Segment Start: GIVEN MATERIAL

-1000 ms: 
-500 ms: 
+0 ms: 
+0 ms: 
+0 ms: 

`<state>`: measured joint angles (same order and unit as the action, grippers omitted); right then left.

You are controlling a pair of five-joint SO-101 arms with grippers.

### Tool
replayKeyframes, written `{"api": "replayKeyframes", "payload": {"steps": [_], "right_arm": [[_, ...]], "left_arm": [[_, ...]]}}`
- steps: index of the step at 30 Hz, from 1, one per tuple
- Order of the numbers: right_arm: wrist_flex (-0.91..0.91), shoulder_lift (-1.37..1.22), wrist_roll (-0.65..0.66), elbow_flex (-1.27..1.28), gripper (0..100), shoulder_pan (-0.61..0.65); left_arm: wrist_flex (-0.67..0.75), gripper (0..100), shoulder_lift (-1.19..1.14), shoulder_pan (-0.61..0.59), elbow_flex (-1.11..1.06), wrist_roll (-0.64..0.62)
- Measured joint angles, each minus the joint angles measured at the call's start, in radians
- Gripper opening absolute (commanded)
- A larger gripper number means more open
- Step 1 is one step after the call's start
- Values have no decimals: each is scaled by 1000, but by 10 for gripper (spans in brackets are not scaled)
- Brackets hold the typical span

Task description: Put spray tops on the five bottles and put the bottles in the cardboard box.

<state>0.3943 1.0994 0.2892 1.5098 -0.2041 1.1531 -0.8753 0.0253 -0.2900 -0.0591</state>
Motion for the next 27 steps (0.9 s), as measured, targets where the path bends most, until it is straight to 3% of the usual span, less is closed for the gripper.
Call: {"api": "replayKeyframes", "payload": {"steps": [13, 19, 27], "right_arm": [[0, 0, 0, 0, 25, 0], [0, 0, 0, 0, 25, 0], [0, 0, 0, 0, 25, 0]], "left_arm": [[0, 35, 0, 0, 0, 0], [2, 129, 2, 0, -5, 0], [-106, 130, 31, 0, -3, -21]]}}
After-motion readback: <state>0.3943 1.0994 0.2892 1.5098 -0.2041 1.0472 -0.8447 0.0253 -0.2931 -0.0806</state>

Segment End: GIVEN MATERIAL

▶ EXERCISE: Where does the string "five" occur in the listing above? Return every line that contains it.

▶ EXERCISE SOLUTION:
You are controlling a pair of five-joint SO-101 arms with grippers.
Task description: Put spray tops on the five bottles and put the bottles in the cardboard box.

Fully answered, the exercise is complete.